Relative anti-inflammatory effect of oral dexamethasone-β-D-glucoside and dexamethasone in experimental inflammatory bowel disease in guinea-pigs

Abstract
The relative anti-inflammatory effect of dexamethasone and a prodrug, dexamethasone-β-D-glucoside, has been assessed in guinea-pigs with experimentally-induced inflammatory bowel disease (IBD). The glucoside prodrug is designed to reach the large intestine following oral administration.
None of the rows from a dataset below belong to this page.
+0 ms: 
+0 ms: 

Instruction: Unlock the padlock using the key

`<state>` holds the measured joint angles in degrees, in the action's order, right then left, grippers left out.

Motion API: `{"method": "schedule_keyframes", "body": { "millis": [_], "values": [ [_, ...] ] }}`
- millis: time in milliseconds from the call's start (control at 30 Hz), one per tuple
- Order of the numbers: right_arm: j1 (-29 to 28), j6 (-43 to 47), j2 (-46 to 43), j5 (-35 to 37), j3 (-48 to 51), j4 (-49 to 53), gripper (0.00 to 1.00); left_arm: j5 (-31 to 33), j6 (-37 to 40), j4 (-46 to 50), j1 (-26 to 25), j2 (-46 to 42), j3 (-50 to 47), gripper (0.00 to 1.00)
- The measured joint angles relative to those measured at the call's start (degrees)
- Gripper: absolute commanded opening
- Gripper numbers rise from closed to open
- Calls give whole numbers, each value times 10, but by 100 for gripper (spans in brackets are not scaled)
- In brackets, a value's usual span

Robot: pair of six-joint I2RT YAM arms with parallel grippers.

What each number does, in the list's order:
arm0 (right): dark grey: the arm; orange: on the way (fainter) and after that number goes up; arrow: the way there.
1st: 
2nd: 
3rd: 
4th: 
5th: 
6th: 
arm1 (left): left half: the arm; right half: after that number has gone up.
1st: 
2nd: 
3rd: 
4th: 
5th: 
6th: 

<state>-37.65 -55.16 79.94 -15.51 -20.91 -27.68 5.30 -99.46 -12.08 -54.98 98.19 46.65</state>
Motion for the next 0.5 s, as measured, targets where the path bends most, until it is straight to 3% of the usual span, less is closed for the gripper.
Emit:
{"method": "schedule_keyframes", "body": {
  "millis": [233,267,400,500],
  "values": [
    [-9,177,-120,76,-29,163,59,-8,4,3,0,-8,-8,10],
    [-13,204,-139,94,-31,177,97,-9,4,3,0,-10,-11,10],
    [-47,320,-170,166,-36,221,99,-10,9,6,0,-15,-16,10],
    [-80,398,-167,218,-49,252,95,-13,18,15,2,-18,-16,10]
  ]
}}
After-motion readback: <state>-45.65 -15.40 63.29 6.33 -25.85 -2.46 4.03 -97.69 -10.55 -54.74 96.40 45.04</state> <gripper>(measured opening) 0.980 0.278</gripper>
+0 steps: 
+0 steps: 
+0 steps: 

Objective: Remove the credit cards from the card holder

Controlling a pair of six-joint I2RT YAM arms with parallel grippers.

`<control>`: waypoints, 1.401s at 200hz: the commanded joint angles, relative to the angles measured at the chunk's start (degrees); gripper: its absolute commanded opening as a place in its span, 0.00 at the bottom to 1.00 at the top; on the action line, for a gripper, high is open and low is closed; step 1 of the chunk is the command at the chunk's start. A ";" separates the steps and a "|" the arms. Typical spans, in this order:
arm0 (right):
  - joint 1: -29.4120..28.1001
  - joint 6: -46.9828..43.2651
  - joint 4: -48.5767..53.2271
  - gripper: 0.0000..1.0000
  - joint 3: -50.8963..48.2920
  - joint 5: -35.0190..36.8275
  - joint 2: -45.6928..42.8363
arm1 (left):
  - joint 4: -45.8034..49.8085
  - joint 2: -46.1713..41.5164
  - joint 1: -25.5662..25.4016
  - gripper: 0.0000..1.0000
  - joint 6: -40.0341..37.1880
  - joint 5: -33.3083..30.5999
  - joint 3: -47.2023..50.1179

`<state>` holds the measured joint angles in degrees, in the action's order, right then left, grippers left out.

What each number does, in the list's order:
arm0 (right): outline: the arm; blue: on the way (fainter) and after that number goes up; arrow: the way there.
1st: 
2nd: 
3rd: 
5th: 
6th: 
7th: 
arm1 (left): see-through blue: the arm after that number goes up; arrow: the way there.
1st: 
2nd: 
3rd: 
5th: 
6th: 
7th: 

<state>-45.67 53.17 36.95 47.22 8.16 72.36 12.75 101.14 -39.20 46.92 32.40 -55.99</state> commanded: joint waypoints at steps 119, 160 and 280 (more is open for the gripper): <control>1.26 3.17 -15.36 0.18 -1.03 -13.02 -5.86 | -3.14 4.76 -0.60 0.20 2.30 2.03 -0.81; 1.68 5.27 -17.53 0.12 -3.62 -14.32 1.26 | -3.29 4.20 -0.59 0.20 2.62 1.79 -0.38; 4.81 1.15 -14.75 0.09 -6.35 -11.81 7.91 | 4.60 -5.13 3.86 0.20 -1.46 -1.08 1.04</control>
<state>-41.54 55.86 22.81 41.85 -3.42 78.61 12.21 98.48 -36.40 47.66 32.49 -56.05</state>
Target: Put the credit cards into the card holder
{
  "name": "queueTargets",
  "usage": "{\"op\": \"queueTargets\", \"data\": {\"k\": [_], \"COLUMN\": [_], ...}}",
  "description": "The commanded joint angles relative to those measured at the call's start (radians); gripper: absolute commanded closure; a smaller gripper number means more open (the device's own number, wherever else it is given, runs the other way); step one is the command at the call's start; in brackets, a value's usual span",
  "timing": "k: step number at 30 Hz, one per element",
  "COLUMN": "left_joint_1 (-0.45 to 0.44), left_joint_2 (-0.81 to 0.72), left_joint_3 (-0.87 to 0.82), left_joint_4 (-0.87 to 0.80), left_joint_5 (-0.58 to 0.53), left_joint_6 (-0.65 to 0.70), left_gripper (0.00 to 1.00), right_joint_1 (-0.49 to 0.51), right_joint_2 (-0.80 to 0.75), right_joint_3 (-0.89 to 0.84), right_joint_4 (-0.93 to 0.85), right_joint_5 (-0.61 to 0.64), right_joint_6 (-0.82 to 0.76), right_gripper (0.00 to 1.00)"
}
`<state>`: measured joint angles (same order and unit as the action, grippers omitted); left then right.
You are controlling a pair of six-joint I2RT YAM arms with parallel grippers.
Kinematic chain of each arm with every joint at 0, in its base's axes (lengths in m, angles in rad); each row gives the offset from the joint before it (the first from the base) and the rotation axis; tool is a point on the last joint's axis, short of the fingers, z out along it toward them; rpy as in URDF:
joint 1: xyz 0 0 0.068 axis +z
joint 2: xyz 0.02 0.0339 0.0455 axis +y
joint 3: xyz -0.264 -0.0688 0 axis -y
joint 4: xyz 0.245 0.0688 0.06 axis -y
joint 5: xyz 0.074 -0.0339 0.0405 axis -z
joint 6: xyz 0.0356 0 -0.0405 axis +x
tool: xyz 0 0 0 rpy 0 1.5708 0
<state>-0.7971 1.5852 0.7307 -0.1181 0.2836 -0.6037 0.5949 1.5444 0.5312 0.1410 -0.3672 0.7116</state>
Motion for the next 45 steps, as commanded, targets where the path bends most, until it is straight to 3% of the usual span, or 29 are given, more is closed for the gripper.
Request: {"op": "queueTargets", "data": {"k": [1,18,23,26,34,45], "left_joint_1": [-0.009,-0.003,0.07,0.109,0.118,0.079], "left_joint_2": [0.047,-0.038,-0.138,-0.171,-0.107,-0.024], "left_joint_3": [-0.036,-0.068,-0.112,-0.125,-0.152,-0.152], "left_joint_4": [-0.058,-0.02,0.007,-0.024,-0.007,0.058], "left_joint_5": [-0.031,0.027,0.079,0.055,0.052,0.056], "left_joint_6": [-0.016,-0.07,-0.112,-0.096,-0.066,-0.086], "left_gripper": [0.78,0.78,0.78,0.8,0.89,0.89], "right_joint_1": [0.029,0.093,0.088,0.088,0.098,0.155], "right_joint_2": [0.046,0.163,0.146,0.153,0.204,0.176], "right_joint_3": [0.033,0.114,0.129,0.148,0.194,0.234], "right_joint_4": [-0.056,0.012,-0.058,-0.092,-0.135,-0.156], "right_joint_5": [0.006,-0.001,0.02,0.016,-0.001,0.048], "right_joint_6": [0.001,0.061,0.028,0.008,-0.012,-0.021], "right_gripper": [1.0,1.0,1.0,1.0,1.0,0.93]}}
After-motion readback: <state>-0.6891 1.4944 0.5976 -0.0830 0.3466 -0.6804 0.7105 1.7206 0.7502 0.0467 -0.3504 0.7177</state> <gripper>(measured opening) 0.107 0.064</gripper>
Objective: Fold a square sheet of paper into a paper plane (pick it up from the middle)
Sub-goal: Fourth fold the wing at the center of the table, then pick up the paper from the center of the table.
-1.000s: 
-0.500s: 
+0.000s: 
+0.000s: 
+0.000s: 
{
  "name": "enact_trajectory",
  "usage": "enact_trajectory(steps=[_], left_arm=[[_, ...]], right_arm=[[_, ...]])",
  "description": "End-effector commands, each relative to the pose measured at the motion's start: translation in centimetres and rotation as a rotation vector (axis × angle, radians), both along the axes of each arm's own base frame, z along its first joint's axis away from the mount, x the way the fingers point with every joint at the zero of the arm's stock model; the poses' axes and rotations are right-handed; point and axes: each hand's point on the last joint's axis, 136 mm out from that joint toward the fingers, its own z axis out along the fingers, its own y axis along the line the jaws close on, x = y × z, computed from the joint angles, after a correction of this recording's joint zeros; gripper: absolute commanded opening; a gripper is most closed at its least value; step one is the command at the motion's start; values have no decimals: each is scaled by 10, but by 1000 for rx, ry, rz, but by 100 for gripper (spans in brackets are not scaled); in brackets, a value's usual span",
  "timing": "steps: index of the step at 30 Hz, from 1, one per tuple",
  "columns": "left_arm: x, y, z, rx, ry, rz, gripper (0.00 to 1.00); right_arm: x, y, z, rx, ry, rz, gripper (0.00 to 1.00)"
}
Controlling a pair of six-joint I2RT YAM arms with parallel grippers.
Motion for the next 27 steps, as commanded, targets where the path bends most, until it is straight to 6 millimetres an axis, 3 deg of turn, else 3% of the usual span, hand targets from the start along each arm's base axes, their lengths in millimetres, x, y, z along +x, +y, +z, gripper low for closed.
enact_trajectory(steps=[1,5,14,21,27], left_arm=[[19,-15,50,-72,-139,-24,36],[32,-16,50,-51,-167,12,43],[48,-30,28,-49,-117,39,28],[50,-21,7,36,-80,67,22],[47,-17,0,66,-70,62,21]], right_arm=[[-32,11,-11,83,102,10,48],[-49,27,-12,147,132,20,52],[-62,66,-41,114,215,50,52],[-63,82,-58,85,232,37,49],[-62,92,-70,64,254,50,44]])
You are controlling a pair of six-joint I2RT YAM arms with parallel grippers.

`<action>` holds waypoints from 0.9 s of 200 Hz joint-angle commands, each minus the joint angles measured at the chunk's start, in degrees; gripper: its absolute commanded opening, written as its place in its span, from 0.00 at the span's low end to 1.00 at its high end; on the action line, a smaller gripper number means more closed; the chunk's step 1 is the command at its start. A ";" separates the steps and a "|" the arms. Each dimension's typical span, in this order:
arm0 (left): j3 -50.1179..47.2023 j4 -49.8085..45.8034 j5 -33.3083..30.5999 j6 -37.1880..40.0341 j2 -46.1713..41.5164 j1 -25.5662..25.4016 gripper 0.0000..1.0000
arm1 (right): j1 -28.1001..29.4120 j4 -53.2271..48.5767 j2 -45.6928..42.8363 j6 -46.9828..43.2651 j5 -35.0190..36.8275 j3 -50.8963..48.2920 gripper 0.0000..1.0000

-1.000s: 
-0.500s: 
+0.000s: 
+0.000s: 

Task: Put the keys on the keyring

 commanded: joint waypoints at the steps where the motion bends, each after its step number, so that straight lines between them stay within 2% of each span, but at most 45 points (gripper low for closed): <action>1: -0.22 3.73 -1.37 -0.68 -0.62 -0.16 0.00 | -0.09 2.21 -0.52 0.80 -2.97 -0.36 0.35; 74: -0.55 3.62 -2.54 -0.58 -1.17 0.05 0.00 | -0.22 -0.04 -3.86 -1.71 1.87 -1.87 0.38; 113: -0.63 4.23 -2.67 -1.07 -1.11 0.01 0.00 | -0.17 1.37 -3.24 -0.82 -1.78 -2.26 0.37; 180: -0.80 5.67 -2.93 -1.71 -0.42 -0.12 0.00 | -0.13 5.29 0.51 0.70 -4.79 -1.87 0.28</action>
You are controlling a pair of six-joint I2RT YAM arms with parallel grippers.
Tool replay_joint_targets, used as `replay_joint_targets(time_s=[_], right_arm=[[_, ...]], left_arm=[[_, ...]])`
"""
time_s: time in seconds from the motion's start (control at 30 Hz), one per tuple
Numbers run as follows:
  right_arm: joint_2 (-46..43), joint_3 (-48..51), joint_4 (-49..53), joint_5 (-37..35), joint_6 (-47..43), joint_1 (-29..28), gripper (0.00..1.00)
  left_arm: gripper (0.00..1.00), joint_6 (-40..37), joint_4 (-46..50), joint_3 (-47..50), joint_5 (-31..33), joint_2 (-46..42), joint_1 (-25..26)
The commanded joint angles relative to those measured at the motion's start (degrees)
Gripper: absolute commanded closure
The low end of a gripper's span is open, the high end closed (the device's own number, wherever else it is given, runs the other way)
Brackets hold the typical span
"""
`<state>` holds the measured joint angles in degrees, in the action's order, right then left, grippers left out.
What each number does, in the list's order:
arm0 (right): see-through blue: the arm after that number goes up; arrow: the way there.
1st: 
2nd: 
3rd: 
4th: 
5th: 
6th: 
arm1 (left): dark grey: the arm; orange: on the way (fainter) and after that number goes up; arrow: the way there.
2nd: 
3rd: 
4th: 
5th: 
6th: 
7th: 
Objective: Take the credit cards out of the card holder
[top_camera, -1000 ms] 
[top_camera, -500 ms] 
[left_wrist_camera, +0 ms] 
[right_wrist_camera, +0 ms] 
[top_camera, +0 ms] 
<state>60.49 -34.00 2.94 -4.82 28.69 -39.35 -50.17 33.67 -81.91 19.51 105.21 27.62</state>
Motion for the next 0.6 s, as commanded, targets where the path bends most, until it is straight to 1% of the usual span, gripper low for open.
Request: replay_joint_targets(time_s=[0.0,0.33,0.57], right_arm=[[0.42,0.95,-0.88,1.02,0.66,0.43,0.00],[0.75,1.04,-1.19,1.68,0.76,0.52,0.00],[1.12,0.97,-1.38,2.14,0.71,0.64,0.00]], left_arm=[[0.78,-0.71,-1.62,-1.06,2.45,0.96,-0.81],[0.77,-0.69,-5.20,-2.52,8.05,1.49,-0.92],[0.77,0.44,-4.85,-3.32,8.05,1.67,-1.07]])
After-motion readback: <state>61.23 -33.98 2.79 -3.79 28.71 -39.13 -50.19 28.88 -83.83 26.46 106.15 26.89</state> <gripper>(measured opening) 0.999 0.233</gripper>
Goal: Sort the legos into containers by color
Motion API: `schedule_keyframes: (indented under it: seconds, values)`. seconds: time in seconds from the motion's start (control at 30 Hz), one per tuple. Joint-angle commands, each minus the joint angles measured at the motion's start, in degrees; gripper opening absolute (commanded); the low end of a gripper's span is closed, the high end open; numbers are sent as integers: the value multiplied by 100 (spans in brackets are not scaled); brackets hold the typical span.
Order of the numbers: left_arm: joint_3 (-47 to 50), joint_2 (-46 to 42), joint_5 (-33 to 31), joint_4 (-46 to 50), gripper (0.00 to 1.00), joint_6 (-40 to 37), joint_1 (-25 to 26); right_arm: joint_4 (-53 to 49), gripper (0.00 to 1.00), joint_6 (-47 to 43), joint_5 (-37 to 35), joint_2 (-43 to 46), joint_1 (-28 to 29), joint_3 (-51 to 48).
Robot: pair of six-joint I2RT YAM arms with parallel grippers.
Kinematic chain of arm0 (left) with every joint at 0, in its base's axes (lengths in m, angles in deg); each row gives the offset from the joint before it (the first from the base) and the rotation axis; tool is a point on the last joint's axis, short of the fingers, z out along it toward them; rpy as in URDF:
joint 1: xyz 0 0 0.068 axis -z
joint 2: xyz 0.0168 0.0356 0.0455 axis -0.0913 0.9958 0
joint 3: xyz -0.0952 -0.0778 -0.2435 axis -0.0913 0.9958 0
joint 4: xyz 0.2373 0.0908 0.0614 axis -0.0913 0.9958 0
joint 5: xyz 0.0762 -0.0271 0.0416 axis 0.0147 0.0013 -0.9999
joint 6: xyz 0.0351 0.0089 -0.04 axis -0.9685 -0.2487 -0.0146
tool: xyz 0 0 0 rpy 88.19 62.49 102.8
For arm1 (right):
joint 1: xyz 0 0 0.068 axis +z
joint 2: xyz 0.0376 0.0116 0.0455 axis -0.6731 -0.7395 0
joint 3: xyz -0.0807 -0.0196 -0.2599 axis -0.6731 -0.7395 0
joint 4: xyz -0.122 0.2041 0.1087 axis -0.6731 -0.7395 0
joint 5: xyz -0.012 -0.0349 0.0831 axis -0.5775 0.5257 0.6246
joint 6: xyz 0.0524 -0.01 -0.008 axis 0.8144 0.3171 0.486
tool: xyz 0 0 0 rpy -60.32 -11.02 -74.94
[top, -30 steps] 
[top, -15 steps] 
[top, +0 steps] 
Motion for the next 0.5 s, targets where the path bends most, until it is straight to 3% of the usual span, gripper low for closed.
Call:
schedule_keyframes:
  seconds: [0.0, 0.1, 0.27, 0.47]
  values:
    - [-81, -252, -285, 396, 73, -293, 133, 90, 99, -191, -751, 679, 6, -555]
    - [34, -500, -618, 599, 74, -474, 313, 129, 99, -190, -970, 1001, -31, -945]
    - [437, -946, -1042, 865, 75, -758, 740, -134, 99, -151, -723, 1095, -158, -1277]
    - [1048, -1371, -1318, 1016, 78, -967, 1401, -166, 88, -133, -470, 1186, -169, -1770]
The active agent is liberated when the prodrug is hydrolysed by glycosidases of colonic bacteria. Guinea-pigs were administered degraded carrageenan in their drinking water to produce experimental IBD. Starting on day 15, dexamethasone (1.3 μmol kg−1) or dexamethasone-β-D-glucoside (1.3 or 0.65 μmol kg−1) was administered by gastric intubation once daily for 5 days. Relative to control animals, the drug and prodrug treatments significantly (P < 0.05) reduced the total number of caecal ulcers. While there was no difference statistically between the drug and prodrug treatments, the data suggest that a lower dose of dexamethasone, administered as its glucoside prodrug, could reduce side-effects without reduced efficacy. These results support the hypothesis that localized delivery of dexamethasone to the large bowel can improve pharmacotherapy of IBD by reducing the side-effects associated with corticosteroids.